▸ Work request:
The answer must be an exact copy of all the data below.

▸ Supplied material:

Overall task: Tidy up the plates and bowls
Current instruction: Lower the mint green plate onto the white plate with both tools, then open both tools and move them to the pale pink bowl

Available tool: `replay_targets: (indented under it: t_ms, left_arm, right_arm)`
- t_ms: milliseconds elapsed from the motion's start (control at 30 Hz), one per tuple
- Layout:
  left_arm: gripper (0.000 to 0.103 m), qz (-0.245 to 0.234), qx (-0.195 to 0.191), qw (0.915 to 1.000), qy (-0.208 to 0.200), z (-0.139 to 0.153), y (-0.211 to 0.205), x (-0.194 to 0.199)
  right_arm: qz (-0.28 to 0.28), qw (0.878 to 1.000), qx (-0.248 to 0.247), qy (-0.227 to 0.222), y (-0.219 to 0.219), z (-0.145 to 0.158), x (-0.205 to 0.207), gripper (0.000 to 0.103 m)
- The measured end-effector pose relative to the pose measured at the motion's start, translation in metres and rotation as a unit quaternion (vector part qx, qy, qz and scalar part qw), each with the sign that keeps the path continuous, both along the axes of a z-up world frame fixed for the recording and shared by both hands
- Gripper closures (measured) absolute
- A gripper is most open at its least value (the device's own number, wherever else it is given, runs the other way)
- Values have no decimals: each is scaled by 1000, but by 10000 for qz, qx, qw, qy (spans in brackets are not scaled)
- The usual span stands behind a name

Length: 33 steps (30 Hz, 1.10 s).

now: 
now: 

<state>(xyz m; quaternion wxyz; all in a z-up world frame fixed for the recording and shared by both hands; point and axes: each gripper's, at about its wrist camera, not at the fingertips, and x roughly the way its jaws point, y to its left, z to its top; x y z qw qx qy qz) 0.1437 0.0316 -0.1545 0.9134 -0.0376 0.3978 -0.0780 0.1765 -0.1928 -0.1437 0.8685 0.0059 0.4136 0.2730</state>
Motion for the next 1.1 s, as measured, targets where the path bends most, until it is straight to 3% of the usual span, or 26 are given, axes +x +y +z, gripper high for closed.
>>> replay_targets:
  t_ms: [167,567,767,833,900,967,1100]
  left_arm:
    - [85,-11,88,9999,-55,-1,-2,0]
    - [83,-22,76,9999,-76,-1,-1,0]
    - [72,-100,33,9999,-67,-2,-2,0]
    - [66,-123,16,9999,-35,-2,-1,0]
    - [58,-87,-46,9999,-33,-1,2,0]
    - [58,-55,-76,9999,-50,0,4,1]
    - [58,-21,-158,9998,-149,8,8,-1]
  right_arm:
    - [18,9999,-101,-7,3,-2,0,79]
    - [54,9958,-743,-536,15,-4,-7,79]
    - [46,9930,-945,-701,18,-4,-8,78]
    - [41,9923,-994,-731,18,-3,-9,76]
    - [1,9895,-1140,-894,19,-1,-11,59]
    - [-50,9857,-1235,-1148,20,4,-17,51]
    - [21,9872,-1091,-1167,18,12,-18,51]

▸ Response to the exercise:
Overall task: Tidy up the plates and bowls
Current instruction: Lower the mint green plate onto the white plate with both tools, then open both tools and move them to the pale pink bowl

Available tool: `replay_targets: (indented under it: t_ms, left_arm, right_arm)`
- t_ms: milliseconds elapsed from the motion's start (control at 30 Hz), one per tuple
- Layout:
  left_arm: gripper (0.000 to 0.103 m), qz (-0.245 to 0.234), qx (-0.195 to 0.191), qw (0.915 to 1.000), qy (-0.208 to 0.200), z (-0.139 to 0.153), y (-0.211 to 0.205), x (-0.194 to 0.199)
  right_arm: qz (-0.28 to 0.28), qw (0.878 to 1.000), qx (-0.248 to 0.247), qy (-0.227 to 0.222), y (-0.219 to 0.219), z (-0.145 to 0.158), x (-0.205 to 0.207), gripper (0.000 to 0.103 m)
- The measured end-effector pose relative to the pose measured at the motion's start, translation in metres and rotation as a unit quaternion (vector part qx, qy, qz and scalar part qw), each with the sign that keeps the path continuous, both along the axes of a z-up world frame fixed for the recording and shared by both hands
- Gripper closures (measured) absolute
- A gripper is most open at its least value (the device's own number, wherever else it is given, runs the other way)
- Values have no decimals: each is scaled by 1000, but by 10000 for qz, qx, qw, qy (spans in brackets are not scaled)
- The usual span stands behind a name

Length: 33 steps (30 Hz, 1.10 s).

now: 
now: 

<state>(xyz m; quaternion wxyz; all in a z-up world frame fixed for the recording and shared by both hands; point and axes: each gripper's, at about its wrist camera, not at the fingertips, and x roughly the way its jaws point, y to its left, z to its top; x y z qw qx qy qz) 0.1437 0.0316 -0.1545 0.9134 -0.0376 0.3978 -0.0780 0.1765 -0.1928 -0.1437 0.8685 0.0059 0.4136 0.2730</state>
Motion for the next 1.1 s, as measured, targets where the path bends most, until it is straight to 3% of the usual span, or 26 are given, axes +x +y +z, gripper high for closed.
>>> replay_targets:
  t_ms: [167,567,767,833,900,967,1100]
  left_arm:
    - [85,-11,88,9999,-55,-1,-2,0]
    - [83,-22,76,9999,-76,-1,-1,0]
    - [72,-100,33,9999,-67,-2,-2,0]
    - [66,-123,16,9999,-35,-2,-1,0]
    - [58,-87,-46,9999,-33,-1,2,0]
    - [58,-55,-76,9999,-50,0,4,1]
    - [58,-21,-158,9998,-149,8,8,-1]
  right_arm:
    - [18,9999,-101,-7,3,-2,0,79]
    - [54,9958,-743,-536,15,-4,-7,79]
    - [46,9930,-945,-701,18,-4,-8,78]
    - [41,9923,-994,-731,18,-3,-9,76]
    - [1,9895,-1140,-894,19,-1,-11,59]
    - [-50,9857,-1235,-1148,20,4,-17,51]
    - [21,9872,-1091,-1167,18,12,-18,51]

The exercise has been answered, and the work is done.